Travis Perkins PLC, the UKs largest building materials distributor, released its half-year report for the six months ending June 30, 2025. Hereโs a summary of the key points
### **Financial Performance**
**Revenue Decline**Group revenue decreased by 2.1% to ยฃ2,300 million, primarily due to operational challenges in the early part of the year, particularly in the Merchanting segment.
**Adjusted Operating Profit**Adjusted operating profit fell by 24.1% to ยฃ63 million, compared to ยฃ83 million in the same period in 2024, largely due to lower volumes in Merchanting.
**Statutory Operating Profit**Statutory operating profit increased by 22.9% to ยฃ59 million, up from ยฃ48 million in 2024.
**Toolstation UK Performance**Toolstation UK saw a 50% increase in operating profit to ยฃ21 million, driven by strong performance and market share gains.
### **Operational Highlights**
**Merchanting Segment**Like-for-like sales in Merchanting improved to -1.0% in Q2 2025 from -3.2% in Q1 2025, with market share decline arrested.
**Cost Management**Proactive management of overheads helped mitigate cost inflation and increased employer national insurance contributions.
**Leadership Changes**New leadership structures were implemented, and Gavin Slark, a highly experienced CEO, is set to join the Group on January 1, 2026.
### **Cash Generation and Balance Sheet**
**Net Debt Reduction**Net debt before leases decreased by ยฃ88 million to ยฃ103 million, driven by working capital inflows and proceeds from the sale of Staircraft.
**Leverage Improvement**Net debt to adjusted EBITDA ratio improved to 2.3x from 2.7x in 2024.
**Dividend**An interim dividend of 4.5 pence per share was recommended, in line with the Groups policy.
### **Strategic Actions**
**System Enhancements**Further system enhancements are planned to fully resolve issues related to the Oracle implementation.
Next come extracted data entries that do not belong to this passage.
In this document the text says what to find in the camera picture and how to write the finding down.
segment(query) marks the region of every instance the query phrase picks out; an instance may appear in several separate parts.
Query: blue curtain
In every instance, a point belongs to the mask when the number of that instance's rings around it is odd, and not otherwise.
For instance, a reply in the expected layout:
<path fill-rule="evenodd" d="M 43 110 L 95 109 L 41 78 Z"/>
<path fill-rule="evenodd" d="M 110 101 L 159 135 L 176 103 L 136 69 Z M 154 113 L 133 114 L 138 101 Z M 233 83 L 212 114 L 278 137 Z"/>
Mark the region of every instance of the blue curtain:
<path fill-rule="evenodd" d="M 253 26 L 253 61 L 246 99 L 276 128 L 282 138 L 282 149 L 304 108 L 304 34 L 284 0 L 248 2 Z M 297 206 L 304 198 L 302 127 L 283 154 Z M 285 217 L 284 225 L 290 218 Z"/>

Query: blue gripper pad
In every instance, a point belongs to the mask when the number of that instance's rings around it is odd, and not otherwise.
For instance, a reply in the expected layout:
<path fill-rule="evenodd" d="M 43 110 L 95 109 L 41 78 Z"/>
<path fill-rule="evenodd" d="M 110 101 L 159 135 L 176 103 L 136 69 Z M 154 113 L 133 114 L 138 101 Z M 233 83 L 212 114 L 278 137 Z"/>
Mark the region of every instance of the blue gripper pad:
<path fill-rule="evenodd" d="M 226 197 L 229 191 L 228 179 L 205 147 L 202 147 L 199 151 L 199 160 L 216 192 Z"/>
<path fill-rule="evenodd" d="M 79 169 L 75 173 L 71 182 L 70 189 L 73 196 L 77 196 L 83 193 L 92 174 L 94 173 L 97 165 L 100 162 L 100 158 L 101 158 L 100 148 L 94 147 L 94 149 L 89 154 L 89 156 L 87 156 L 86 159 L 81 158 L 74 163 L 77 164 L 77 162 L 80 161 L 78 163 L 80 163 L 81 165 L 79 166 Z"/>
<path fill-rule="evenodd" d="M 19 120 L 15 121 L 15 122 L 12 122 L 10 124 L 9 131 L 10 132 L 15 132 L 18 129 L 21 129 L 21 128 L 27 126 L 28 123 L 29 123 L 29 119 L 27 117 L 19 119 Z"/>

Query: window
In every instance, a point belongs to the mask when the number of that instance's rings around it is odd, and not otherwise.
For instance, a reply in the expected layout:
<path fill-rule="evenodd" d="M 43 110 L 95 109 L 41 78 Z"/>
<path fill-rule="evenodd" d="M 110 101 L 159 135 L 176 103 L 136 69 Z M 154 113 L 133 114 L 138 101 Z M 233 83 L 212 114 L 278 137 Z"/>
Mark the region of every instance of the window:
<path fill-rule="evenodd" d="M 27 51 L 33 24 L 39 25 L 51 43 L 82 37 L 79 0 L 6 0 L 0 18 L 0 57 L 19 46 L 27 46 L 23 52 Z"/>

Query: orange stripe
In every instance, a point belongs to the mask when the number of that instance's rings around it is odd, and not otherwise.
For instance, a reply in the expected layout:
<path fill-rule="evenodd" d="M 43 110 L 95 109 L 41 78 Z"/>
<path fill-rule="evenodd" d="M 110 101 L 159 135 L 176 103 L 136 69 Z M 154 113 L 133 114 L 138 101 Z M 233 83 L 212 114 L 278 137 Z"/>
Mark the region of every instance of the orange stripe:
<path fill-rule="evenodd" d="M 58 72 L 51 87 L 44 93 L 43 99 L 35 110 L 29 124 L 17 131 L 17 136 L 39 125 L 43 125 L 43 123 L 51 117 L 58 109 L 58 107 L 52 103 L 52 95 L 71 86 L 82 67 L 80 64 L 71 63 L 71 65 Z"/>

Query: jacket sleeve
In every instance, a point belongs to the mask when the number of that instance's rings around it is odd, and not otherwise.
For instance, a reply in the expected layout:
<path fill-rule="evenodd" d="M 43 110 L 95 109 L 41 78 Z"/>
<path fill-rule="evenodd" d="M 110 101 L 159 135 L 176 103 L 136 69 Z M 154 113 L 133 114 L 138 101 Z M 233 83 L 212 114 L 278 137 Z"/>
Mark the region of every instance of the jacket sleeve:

**Sale of Staircraft**The sale of Staircraft for ยฃ24 million simplified the Groups operating model.
**Toolstation Expansion**Toolstation UK continued its network expansion, adding four stores in the first half of 2025.
### **Outlook**
**Full-Year Expectations**The Group expects to deliver a full-year adjusted operating profit broadly in line with current market expectations, including ยฃ8 million of property profits.
**Market Uncertainty**The market outlook for the second half remains uncertain, but the Board anticipates meeting market expectations.
### **Chairโs Comments**
Chair Geoff Drabble noted that while the first quarter was challenging, management actions led to improved performance in the second quarter. He emphasized the strong performance of Toolstation UK and the potential for further growth once internal distractions are resolved.
### **Technical Guidance**
**Expected Effective Tax Rate (ETR)**Around 30% on UK-generated profits.
**Capital Expenditure**Base capital expenditure of around ยฃ80 million.
**Property Profits**ยฃ8 million expected for the full year.
### **Segmental Performance**
**Merchanting**Revenue declined by 3.1% to ยฃ1,882 million, with adjusted operating profit down 30.8% to ยฃ63 million.
**Toolstation**Revenue increased by 2.7% to ยฃ418 million, with adjusted operating profit up 114.3% to ยฃ15 million.
### **Balance Sheet and Cash Flow**
**Net Debt**Reduced by ยฃ135 million to ยฃ710 million.
**Free Cash Flow**Free cash flow before freehold transactions was ยฃ96 million, down from ยฃ104 million in 2024.
### **Conclusion**
Travis Perkins PLC is focusing on stabilizing its business performance, improving operational efficiency, and strengthening its balance sheet. Despite challenges in the Merchanting segment, the Group is optimistic about meeting full-year expectations, supported by strong performance in Toolstation UK and strategic leadership changes.
Here is the HTML table code comparing the financials and debt year on year for Travis Perkins PLC:
**Key Observations:** * **Revenue Decline:** Group revenue decreased by 2.1% primarily due to operational challenges in the early part of the year.
* **Profitability Pressure:** Adjusted operating profit declined by 24.1% due to lower volumes in Merchanting and increased costs.
* **Debt Reduction:** Net debt before leases significantly decreased by 46.1% due to working capital improvements and proceeds from the sale of Staircraft.
* **Improved Leverage:** Net debt / adjusted EBITDA ratio improved from 2.7x to 2.3x.
* **Segment Performance:** Merchanting revenue declined by 3.1%, while Toolstation revenue grew by 2.7%.
* **Cash Flow:** Free cash flow slightly decreased by 7.7% compared to the previous year.